Still confused here, and it's b/f of Robertson's vague definitions I think.
Thank you both for helping me.
When it comes to Robertson I believe that lepainSamidien is correct. He uses a small amount of well established starter to build a leaving that he uses at 3-4 hours (or even less) for a sweet tasting starter with no tang to speak of. He talks about his starter practices in some of the videos.
Either way, you will more than likely end up with a levain that will produce some righteous bread. Build it in a way that fits your schedule.
Happy baking !
old and has been fed and fully risen since being fed but not crashed back yet. A young levain is one that has has been made from mature starter and built recently but not yet risen to its full potential after feeding - maybe half way - so it remains sweet and less acidic. But it has been a long time since I read his book from the library so my description is what I remember - and remember so little now a days:-)

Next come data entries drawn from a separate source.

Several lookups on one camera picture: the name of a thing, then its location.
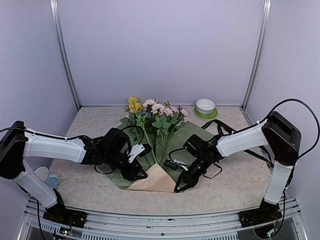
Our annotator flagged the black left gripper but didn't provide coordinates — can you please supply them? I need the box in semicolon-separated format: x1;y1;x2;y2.
103;149;148;182

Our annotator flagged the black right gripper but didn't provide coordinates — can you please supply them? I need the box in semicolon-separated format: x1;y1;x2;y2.
174;153;211;193

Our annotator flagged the green pink wrapping paper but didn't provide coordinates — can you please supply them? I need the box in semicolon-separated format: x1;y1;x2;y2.
97;121;218;193

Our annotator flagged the blue fake flower stem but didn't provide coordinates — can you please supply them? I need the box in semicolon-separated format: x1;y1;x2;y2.
140;110;153;119

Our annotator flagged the black printed ribbon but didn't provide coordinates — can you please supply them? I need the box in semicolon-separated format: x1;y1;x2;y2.
201;119;274;168

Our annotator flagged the yellow fake flower stem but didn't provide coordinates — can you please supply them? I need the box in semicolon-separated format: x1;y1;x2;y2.
120;96;158;163

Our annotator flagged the pink rose stem bunch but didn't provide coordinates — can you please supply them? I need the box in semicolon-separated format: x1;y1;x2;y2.
161;101;189;152

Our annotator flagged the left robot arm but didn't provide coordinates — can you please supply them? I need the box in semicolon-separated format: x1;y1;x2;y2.
0;121;149;223

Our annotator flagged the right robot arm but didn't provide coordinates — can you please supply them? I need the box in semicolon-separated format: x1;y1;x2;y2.
174;111;302;222

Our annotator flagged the green plate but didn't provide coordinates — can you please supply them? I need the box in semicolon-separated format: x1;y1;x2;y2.
193;107;218;119

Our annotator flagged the white ceramic bowl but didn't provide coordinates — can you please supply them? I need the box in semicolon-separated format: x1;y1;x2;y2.
195;98;216;115

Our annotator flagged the white paper cup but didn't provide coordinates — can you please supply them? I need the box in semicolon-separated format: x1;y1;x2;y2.
35;166;49;181

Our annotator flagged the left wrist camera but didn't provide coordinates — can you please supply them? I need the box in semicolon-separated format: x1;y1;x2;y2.
127;143;152;164

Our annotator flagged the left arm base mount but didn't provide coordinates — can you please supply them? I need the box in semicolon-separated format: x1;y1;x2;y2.
43;207;87;228

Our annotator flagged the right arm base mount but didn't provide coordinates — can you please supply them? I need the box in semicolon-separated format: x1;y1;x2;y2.
238;204;283;228

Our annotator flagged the aluminium front rail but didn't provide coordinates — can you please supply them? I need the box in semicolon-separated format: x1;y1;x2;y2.
15;198;311;240

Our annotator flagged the aluminium frame post right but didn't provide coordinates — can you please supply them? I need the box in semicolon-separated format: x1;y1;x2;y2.
241;0;272;112

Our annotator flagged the aluminium frame post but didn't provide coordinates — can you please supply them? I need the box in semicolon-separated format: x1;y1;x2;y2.
50;0;82;112
241;0;272;112

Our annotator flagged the aluminium frame post left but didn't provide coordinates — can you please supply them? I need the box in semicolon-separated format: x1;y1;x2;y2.
50;0;82;112

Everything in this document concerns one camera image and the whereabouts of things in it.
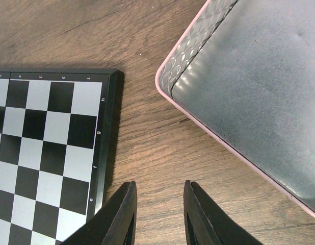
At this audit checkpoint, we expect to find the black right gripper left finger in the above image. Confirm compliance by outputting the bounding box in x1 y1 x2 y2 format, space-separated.
62 181 137 244

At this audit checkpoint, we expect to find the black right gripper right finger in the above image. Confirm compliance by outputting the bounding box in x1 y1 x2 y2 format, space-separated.
183 180 261 244

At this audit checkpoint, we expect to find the black and white chessboard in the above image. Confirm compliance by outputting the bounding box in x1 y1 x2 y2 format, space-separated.
0 68 124 244

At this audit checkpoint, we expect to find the pink rimmed metal tray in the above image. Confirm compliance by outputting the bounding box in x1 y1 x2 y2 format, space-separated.
155 1 315 218

Thanks so much. It means I was wrong and need to build my 2+ year old starter b/f using it in the levain. You are a gem.
If you screw up and start building the levain wIth unrefreshed room temperature starter that had been in the fridge for a week since last being fed, will the levain be usable? The starter doubled within a couple hours after I removed it from the fridge.
I have a huge bowl of levain ingredients mixed for a big batch of bread: 60g starter, 400g water and 400g bread flour for Wild Yeast Blog Durum Sourdough bread. Should I mix in more starter?
If your started doubled within a couple hours you should be good to go and no need to mix in more starter to your levain. Should be just fine.